Learning python with day to day stuff I normally do in other languages. I am parsing a netstat dump file to get a sorted unique list of remote IPs. I get the ip addresses from a text file and read them into an array (line by line).
x.xx.xxx.xxx
yy.yy.yyy.yyy
etc.
I found code that sorts the array:
import ipaddress
new_list = []
for element in IP_Array:
new_list.append(ipaddress.ip_address(element))
new_list.sort()
but the output is: [IPv4Address('x.xx.xx.xxx'), ...
The sorting is correct but the output is more than just the IP address. How do I get the output array just the IP address without [IPv4Address('') so I can remove duplicates in the next step?
what you have is list of
IPv4Address
objects. When you print a list you get the representation (i.e.
__repr__()
) of the individual elements in the list.
It looks like you expect to get a str, (i.e.
__str__()
) for each element
import ipaddress
spam = [ipaddress.ip_address('192.168.0.1'), ipaddress.ip_address('192.168.0.2')]
eggs = [str(ipadd) for ipadd in spam]
print(spam)
print(eggs)
for ipadd in spam:
print(ipadd)
Output:
[IPv4Address('192.168.0.1'), IPv4Address('192.168.0.2')]
['192.168.0.1', '192.168.0.2']
192.168.0.1
192.168.0.2
(Nov-09-2020, 03:08 PM)snichols Wrote: [ -> ]so I can remove duplicates in the next step
You don't need to do so, to remove the duplicates
import ipaddress
spam = [ipaddress.ip_address('192.168.0.1'), ipaddress.ip_address('192.168.0.2'), ipaddress.ip_address('192.168.0.1')]
print(spam)
print(list(set(spam)))
Output:
[IPv4Address('192.168.0.1'), IPv4Address('192.168.0.2'), IPv4Address('192.168.0.1')]
[IPv4Address('192.168.0.2'), IPv4Address('192.168.0.1')]
Note,
set
is unordered collections, so no guarantees about the order
From buran's answer one could easily conclude that in order to get sorted unique ip addresses one should first uniquify and then sort. As
sorted()
takes any iterable and returns list one can just apply it to set and get sorted list:
>>> import ipaddress
>>> spam = [ipaddress.ip_address('192.168.0.1'), ipaddress.ip_address('192.168.0.2'), ipaddress.ip_address('192.168.0.1')]
>>> sorted(set(spam))
[IPv4Address('192.168.0.1'), IPv4Address('192.168.0.2')]

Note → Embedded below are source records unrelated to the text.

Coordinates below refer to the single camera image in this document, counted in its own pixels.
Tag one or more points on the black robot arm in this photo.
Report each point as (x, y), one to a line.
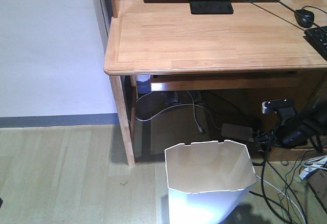
(293, 129)

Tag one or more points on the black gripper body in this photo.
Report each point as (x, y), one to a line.
(290, 135)

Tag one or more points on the white power strip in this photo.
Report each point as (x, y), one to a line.
(237, 132)

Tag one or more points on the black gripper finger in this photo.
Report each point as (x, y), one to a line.
(262, 140)

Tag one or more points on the black keyboard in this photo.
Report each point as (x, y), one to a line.
(316, 37)

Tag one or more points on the wooden desk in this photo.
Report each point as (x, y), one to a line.
(259, 45)

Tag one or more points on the black computer mouse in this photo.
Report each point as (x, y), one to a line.
(304, 18)

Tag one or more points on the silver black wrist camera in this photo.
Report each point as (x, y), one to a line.
(283, 108)

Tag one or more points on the black monitor stand base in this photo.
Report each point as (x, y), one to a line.
(205, 7)

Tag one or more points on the white plastic trash bin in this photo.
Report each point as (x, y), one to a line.
(207, 180)

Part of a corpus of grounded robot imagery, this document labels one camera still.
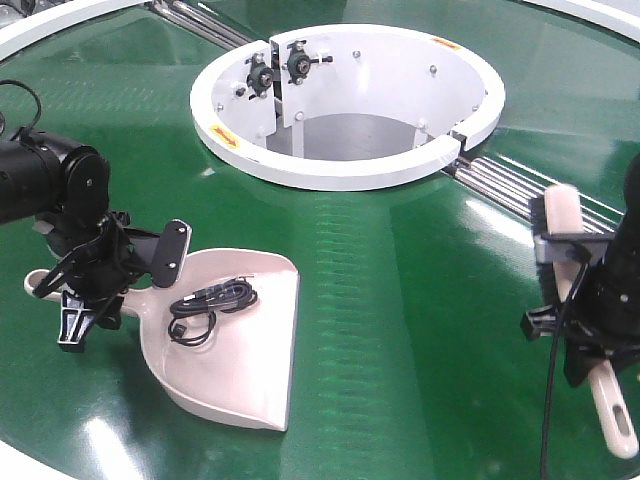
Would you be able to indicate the black bearing block right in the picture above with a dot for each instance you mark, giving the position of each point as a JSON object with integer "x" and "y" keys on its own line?
{"x": 299, "y": 62}

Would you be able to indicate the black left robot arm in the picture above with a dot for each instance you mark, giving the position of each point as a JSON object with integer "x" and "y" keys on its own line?
{"x": 64, "y": 186}

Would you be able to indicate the white inner conveyor ring housing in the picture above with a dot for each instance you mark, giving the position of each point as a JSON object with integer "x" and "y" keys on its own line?
{"x": 393, "y": 107}

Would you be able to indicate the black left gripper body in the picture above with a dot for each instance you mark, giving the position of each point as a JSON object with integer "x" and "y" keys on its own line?
{"x": 98, "y": 262}

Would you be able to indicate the black bearing block left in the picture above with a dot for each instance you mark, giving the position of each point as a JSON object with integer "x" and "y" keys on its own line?
{"x": 260, "y": 77}

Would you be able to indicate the orange warning sticker rear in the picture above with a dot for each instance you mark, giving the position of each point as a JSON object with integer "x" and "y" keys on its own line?
{"x": 446, "y": 43}

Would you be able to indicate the orange warning sticker front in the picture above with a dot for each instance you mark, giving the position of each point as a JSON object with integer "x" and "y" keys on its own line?
{"x": 224, "y": 136}

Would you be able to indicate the white outer rim left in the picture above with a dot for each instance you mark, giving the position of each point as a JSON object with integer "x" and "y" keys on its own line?
{"x": 27, "y": 31}

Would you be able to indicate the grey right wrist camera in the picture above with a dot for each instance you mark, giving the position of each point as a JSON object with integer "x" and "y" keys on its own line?
{"x": 578, "y": 247}

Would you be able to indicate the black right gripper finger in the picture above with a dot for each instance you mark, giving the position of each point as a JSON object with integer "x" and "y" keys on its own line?
{"x": 543, "y": 321}

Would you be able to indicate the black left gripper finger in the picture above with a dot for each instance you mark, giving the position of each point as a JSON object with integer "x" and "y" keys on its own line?
{"x": 76, "y": 320}

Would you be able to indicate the steel rollers right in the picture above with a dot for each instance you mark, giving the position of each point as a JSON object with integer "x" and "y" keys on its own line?
{"x": 512, "y": 185}

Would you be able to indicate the black left wrist camera plate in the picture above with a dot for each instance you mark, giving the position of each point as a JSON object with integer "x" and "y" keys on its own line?
{"x": 169, "y": 253}

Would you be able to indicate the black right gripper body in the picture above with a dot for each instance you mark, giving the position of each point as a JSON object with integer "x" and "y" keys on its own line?
{"x": 603, "y": 325}

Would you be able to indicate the white outer rim right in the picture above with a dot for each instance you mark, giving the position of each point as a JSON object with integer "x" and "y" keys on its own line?
{"x": 618, "y": 16}

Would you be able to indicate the steel rollers top left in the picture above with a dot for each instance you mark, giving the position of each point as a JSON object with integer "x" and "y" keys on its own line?
{"x": 201, "y": 23}

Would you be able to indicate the pink plastic dustpan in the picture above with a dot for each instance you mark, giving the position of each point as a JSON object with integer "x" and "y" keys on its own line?
{"x": 241, "y": 375}

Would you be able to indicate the black bearing block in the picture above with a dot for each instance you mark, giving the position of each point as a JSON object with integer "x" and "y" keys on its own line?
{"x": 260, "y": 77}
{"x": 299, "y": 62}

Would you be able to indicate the orange warning sticker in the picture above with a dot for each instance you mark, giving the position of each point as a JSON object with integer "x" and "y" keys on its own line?
{"x": 446, "y": 43}
{"x": 224, "y": 136}

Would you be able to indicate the green conveyor belt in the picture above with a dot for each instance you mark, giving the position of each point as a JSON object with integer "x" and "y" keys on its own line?
{"x": 410, "y": 363}

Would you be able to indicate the white rim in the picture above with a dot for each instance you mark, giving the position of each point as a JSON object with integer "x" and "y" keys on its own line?
{"x": 27, "y": 31}
{"x": 618, "y": 16}

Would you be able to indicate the steel rollers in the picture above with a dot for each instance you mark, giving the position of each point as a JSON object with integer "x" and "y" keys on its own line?
{"x": 201, "y": 23}
{"x": 512, "y": 185}

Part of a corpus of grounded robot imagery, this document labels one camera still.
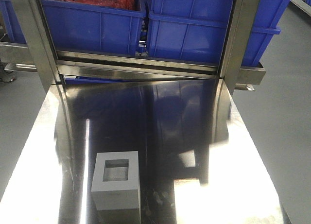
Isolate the blue bin with red contents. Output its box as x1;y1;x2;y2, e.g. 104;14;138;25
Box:
41;0;146;55

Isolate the stainless steel rack frame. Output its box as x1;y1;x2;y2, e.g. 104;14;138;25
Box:
0;0;266;92

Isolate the gray square foam base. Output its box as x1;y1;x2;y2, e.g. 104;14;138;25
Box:
91;151;140;210

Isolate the blue plastic bin right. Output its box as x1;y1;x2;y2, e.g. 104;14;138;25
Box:
147;0;290;67

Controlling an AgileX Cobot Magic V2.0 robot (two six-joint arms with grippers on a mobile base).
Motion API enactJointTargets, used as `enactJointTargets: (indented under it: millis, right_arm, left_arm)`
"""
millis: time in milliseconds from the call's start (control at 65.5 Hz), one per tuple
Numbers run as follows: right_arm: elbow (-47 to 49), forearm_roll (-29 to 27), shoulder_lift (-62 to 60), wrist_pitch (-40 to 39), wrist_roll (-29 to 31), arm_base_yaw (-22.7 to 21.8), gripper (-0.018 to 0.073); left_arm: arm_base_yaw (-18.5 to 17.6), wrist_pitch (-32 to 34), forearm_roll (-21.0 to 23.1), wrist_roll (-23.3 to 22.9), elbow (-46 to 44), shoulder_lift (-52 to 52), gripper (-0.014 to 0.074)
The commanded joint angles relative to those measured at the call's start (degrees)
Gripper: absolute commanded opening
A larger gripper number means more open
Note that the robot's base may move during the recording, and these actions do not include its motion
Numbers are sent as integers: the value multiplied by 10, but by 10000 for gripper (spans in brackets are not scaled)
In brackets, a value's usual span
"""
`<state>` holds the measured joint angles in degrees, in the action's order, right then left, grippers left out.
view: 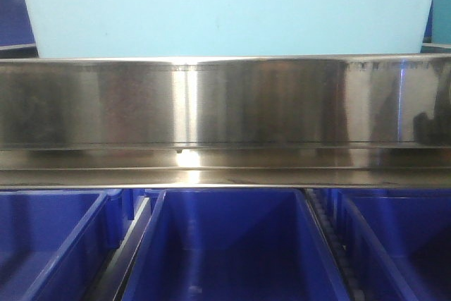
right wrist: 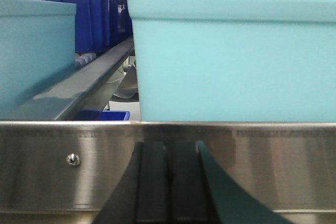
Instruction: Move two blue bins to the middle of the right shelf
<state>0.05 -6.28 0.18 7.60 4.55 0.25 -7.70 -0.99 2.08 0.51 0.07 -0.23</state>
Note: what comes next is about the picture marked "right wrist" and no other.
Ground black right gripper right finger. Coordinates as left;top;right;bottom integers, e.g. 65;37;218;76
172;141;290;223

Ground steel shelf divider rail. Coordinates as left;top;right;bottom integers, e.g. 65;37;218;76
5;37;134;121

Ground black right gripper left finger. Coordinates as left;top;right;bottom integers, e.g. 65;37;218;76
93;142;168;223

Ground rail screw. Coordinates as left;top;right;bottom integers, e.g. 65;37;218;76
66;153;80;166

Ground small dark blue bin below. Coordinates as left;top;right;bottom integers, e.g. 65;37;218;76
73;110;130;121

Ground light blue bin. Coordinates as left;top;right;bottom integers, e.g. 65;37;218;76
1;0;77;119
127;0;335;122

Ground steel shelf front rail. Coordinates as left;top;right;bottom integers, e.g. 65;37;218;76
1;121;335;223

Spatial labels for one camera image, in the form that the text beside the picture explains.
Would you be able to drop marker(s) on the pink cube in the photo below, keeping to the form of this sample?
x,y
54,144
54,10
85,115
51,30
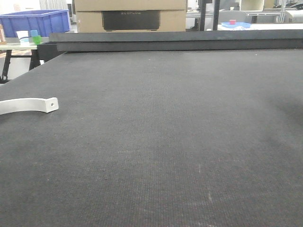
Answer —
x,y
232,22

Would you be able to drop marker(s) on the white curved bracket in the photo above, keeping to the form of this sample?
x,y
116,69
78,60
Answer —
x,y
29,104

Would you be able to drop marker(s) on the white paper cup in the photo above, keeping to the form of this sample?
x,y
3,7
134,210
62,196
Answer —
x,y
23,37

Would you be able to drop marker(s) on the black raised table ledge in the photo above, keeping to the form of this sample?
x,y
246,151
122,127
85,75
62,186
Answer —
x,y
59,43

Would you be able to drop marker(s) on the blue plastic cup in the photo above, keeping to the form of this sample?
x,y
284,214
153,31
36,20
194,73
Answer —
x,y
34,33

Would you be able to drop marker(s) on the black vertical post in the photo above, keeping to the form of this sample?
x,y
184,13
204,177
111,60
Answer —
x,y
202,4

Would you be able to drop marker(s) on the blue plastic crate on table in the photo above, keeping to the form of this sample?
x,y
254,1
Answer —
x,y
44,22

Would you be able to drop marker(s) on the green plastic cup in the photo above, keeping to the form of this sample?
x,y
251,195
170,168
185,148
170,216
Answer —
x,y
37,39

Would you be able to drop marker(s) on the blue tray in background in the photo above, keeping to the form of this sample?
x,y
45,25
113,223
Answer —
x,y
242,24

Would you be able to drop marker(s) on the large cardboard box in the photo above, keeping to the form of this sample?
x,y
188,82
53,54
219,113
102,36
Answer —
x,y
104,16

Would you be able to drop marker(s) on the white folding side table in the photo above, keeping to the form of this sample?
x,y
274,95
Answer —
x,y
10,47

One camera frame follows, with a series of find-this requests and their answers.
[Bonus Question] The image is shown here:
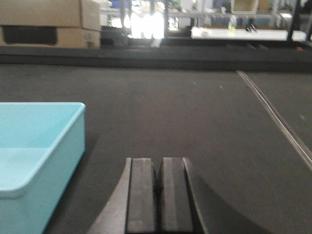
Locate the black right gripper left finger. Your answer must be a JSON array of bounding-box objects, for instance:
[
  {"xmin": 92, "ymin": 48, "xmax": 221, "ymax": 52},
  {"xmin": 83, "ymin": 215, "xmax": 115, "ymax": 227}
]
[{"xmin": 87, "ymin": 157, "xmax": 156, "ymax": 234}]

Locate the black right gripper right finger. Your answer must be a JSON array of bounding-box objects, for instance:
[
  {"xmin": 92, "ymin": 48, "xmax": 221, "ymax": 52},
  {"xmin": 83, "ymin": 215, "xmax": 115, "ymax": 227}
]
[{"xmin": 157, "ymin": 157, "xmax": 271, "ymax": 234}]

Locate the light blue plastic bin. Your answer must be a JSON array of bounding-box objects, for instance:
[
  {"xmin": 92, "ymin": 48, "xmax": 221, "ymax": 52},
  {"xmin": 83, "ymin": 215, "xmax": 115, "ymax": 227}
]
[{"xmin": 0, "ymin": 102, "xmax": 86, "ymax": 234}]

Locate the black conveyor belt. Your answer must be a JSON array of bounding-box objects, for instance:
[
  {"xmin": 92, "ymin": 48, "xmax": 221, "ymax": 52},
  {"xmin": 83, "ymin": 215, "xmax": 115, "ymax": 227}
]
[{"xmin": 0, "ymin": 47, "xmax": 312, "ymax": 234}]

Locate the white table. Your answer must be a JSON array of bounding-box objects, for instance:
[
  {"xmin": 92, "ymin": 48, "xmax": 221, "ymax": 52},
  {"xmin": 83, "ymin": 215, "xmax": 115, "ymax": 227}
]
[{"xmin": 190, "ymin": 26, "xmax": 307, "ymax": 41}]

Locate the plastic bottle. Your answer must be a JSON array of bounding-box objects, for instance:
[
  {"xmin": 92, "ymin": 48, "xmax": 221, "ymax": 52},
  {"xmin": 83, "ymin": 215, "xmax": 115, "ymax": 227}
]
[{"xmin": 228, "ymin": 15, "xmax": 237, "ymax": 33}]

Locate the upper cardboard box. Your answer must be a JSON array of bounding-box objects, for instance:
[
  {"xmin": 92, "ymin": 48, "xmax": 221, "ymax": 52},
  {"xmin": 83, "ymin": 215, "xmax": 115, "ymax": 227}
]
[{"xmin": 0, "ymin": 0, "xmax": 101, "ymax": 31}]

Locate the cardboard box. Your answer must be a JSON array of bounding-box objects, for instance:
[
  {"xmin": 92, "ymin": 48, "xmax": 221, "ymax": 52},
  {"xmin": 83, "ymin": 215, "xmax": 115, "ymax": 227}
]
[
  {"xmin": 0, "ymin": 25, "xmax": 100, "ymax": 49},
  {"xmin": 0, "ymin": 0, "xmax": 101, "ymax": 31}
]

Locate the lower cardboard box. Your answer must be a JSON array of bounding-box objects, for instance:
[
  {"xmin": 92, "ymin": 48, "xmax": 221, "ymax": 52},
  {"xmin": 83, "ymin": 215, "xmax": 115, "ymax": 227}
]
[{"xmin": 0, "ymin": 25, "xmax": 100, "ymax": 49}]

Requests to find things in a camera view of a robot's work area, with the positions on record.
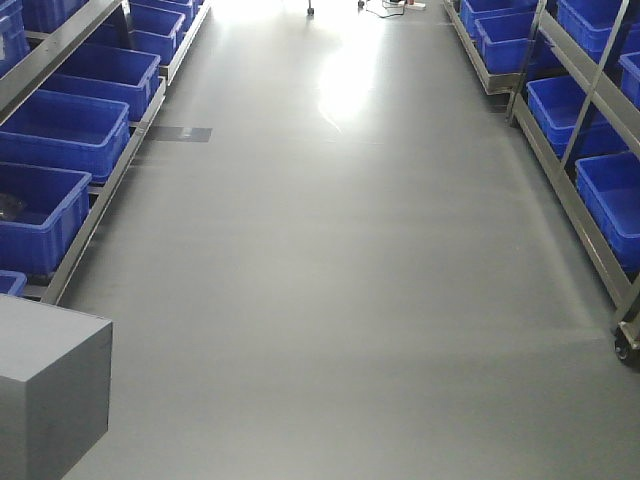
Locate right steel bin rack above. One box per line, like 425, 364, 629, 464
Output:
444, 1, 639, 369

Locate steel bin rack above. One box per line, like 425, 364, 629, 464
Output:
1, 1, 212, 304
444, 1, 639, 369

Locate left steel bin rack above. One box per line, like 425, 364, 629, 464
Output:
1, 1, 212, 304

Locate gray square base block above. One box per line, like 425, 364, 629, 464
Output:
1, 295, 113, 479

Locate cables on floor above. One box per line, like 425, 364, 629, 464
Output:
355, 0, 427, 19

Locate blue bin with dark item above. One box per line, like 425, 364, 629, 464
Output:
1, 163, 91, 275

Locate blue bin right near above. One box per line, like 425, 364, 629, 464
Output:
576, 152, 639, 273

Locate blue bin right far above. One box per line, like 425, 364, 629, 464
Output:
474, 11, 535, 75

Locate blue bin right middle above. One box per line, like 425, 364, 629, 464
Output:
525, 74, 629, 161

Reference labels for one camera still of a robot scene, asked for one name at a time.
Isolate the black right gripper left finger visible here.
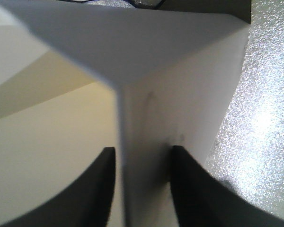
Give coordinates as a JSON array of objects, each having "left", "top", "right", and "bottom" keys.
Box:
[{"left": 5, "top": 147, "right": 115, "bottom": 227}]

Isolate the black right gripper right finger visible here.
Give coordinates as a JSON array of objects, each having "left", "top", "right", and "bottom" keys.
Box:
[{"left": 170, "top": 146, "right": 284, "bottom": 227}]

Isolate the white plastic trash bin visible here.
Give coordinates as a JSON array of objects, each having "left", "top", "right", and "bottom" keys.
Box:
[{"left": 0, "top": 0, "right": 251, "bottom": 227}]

As far as conversion goes:
from Python 3.9 there is also
IPv4Address.__format__(fmt) for converting into other types (string, binary, hex).
Similarly to
str()
there is also possibility to convert to integer with
int()
(Nov-10-2020, 09:22 AM)perfringo Wrote: [ -> ]in order to get sorted unique ip addresses one should first uniquify and then sort.
I didn't go into details about sorting, because from OP it looked like a means to find the unique ip addresses.
(Nov-10-2020, 09:22 AM)perfringo Wrote: [ -> ]from Python 3.9 there is also IPv4Address.__format__(fmt) for converting into other types (string, binary, hex).
great point, just to add that normally
.__format__()
is not meant to be invoked directly. I will just copy the example from the docs
>>> format(ipaddress.IPv4Address('192.168.0.1'))
'192.168.0.1'
>>> '{:#b}'.format(ipaddress.IPv4Address('192.168.0.1'))
'0b11000000101010000000000000000001'
>>> f'{ipaddress.IPv6Address("2001:db8::1000"):s}'
'2001:db8::1000'
>>> format(ipaddress.IPv6Address('2001:db8::1000'), '_X')
'2001_0DB8_0000_0000_0000_0000_0000_1000'
>>> '{:#_n}'.format(ipaddress.IPv6Address('2001:db8::1000'))
'0x2001_0db8_0000_0000_0000_0000_0000_1000'
I often use the fact, that a dict is a set without values, but since Python 3.6 the order is preserved.
So using
list(dict.fromkey(iterable))
will keep the order from the original iterable, but will remove duplicates.
from ipaddress import ip_address
spam = [ip_address('192.168.0.1'), ip_address('192.168.0.2'), ip_address('192.168.0.1')]
unique_preserved_order = list(dict.fromkeys(spam))
Thanks all for the info. I have my code de-duped and sorted. This is the first thing I have tried with python and there is so much to it, but I am liking it.